From the records that follow, copy every line that contains the word "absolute".
LISTED ENTRIES section start
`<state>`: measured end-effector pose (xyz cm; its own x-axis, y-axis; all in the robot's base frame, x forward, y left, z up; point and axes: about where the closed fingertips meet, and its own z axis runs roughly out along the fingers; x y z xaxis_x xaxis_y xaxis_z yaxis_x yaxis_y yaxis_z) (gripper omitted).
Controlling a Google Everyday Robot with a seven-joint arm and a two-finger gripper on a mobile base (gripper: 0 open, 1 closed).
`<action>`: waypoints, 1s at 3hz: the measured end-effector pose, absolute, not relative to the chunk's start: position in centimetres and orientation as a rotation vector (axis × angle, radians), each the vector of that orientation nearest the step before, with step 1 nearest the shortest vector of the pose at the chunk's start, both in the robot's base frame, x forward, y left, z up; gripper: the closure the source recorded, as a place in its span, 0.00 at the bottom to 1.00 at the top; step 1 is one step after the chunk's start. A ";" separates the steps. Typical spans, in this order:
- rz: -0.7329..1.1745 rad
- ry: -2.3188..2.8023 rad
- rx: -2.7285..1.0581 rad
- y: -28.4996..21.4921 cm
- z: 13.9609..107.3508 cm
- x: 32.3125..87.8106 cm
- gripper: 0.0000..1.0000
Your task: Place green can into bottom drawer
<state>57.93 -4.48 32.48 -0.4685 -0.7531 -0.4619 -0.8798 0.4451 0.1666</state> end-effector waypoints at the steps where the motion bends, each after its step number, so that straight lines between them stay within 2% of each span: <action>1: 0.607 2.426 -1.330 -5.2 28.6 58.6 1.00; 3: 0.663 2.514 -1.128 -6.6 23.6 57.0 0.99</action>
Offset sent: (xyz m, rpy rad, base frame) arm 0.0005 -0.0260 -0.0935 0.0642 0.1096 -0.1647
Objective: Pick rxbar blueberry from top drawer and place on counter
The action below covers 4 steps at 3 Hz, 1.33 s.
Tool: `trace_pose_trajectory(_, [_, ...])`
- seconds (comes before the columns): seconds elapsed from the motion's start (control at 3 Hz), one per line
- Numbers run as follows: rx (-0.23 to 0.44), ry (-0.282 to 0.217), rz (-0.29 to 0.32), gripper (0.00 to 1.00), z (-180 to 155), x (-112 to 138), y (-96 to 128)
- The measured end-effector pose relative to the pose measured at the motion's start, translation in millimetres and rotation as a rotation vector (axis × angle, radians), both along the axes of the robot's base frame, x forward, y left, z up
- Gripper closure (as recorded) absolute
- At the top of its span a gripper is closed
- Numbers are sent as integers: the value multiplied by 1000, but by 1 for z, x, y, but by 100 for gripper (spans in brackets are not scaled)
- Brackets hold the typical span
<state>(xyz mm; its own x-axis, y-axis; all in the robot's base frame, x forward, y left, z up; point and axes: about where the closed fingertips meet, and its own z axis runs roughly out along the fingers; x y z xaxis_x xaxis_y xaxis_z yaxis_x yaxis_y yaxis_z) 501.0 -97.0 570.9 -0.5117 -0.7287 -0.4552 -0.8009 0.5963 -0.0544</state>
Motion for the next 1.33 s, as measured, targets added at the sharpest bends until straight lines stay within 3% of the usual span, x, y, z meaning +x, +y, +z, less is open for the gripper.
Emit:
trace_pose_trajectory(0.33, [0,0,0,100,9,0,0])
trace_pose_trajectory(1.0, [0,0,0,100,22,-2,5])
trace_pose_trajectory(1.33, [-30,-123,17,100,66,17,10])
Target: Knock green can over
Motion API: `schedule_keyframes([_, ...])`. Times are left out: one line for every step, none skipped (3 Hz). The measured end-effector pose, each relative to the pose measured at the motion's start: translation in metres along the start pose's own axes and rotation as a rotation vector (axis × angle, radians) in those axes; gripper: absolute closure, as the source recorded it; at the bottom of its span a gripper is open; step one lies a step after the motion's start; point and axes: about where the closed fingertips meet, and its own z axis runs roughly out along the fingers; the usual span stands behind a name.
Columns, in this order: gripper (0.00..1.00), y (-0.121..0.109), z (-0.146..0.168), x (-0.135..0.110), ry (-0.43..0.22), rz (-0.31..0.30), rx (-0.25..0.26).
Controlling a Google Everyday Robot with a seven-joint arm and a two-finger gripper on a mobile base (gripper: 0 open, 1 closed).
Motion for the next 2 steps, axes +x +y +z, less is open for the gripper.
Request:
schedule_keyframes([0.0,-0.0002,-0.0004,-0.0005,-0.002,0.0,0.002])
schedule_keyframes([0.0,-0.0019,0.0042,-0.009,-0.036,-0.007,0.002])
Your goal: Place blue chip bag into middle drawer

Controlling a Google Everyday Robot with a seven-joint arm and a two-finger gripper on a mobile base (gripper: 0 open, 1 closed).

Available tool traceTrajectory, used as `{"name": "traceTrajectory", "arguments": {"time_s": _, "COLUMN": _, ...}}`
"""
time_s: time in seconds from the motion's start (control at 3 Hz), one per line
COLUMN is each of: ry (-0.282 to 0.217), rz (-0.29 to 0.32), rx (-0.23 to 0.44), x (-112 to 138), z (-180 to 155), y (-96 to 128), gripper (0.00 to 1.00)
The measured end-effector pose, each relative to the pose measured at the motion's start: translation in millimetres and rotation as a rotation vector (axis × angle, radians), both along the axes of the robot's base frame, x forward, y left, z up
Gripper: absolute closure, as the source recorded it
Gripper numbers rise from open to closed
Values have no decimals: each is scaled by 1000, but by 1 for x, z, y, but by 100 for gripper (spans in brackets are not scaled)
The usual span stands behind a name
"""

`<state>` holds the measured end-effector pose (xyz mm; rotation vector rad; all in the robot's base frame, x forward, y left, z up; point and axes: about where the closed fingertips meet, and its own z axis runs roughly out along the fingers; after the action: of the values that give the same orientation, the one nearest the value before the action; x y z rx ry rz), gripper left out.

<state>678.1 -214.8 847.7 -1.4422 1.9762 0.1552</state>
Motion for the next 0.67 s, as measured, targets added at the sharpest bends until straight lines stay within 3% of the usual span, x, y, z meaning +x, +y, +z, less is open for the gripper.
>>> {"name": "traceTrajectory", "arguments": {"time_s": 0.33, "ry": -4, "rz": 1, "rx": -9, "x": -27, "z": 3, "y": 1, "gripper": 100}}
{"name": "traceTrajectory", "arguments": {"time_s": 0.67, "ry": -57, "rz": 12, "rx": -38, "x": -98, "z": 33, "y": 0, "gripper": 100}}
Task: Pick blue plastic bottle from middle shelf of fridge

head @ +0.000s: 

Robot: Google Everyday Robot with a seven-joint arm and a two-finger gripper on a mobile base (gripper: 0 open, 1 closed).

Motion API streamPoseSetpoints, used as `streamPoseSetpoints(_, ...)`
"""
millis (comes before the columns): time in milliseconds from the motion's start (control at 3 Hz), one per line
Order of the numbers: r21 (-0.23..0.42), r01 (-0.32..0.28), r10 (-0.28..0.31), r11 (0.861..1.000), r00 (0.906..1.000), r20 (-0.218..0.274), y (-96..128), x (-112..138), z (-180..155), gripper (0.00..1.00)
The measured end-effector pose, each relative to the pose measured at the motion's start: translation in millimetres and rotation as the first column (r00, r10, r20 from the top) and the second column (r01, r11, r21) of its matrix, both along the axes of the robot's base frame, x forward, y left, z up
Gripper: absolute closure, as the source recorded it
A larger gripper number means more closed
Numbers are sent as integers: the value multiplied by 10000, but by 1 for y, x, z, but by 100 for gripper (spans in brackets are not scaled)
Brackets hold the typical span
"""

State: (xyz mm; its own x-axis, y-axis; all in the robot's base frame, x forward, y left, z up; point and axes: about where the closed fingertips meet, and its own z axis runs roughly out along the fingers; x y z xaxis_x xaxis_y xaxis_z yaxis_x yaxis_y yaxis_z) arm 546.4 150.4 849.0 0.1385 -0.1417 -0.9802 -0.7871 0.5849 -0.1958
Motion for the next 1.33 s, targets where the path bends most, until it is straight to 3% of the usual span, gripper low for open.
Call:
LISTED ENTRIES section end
§ **ANSWER TO THE EXERCISE**:
`<action>`: waypoints, 1s at 3hz: the measured end-effector pose, absolute, not relative to the chunk's start: position in centimetres and orientation as a rotation vector (axis × angle, radians), each the vector of that orientation nearest the step before, with step 1 nearest the shortest vector of the pose at the chunk's start, both in the robot's base frame, x forward, y left, z up; gripper: the closure the source recorded, as a place in its span, 0.00 at the bottom to 1.00 at the top; step 1 is one step after the chunk's start. A ";" separates the steps. Typical spans, in this order:
- Gripper closure (as recorded) absolute
Motion API: `schedule_keyframes([_, ...])`. Times are left out: one line for every step, none skipped (3 Hz). The measured end-effector pose, each relative to the pose measured at the motion's start: translation in metres along the start pose's own axes and rotation as a rotation vector (axis × angle, radians) in those axes; gripper: absolute closure, as the source recorded it; at the bottom of its span a gripper is open; step one lies a step after the motion's start; point and axes: about where the closed fingertips meet, and its own z axis runs roughly out along the fingers; the usual span stands behind a name.
Gripper: absolute closure, as the source recorded it
Gripper: absolute closure, as the source recorded it

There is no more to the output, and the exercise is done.